THE PROBLEM
Look for the word "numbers" in the entries below, then copy every line that has it.

Dataset excerpts
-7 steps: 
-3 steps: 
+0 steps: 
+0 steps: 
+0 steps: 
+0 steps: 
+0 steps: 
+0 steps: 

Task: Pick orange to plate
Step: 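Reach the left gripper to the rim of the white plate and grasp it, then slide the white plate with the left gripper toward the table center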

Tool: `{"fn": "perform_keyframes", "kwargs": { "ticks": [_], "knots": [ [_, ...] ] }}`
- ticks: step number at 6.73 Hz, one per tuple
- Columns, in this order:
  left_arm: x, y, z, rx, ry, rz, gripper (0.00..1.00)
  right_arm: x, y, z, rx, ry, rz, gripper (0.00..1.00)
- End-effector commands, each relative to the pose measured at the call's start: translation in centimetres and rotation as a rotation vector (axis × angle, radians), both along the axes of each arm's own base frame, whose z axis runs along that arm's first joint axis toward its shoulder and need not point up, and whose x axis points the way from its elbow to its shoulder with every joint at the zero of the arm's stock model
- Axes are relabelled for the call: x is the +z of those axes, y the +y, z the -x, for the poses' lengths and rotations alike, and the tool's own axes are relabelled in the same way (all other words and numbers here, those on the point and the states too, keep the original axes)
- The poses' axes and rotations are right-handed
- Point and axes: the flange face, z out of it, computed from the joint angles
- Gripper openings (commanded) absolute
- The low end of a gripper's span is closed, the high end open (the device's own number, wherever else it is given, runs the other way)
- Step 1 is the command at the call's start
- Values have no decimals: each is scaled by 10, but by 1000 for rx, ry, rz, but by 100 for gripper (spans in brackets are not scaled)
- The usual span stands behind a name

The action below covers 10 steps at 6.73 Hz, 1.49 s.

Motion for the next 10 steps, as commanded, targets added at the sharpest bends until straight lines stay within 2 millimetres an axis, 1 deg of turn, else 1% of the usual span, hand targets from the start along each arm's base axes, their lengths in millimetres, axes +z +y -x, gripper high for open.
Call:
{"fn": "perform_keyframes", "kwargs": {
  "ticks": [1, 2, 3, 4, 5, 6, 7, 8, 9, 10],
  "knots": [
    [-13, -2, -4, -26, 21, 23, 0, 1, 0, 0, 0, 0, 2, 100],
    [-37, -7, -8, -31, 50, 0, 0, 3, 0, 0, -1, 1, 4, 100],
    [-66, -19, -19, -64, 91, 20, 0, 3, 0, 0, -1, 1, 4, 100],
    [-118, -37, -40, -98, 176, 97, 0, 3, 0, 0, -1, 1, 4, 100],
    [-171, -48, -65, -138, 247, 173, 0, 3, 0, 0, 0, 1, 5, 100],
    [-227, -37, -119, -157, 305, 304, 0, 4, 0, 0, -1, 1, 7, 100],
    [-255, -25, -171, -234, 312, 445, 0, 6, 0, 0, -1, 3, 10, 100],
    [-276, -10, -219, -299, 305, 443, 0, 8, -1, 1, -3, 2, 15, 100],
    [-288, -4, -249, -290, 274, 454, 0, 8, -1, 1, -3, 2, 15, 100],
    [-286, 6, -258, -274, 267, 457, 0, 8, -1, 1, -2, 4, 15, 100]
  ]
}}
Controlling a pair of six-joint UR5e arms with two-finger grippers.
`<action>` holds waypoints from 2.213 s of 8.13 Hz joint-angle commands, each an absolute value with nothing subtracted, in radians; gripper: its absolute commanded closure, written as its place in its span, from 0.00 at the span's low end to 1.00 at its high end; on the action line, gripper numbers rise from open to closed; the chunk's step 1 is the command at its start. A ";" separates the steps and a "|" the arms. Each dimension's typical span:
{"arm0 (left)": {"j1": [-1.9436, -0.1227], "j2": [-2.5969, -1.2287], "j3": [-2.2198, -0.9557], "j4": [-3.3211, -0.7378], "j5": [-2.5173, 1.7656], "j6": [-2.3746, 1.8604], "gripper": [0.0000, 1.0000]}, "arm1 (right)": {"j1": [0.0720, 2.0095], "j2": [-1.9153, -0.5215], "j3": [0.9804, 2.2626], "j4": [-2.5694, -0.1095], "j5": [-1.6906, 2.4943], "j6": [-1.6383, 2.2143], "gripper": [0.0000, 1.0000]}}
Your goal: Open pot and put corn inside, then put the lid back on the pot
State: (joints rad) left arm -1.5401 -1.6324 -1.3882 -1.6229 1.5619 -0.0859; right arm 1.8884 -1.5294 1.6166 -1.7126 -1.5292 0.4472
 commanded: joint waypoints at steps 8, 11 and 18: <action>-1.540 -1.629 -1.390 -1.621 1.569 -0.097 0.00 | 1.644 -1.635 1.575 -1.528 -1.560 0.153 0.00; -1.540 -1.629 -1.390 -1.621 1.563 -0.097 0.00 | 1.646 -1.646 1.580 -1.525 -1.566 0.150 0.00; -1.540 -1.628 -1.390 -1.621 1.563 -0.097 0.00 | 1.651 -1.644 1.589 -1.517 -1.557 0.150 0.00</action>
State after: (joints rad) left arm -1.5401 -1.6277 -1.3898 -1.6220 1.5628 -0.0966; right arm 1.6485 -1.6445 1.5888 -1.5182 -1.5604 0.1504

THE COMPLETED TASK
- Axes are relabelled for the call: x is the +z of those axes, y the +y, z the -x, for the poses' lengths and rotations alike, and the tool's own axes are relabelled in the same way (all other words and numbers here, those on the point and the states too, keep the original axes)
`<action>` holds waypoints from 2.213 s of 8.13 Hz joint-angle commands, each an absolute value with nothing subtracted, in radians; gripper: its absolute commanded closure, written as its place in its span, from 0.00 at the span's low end to 1.00 at its high end; on the action line, gripper numbers rise from open to closed; the chunk's step 1 is the command at its start. A ";" separates the steps and a "|" the arms. Each dimension's typical span:

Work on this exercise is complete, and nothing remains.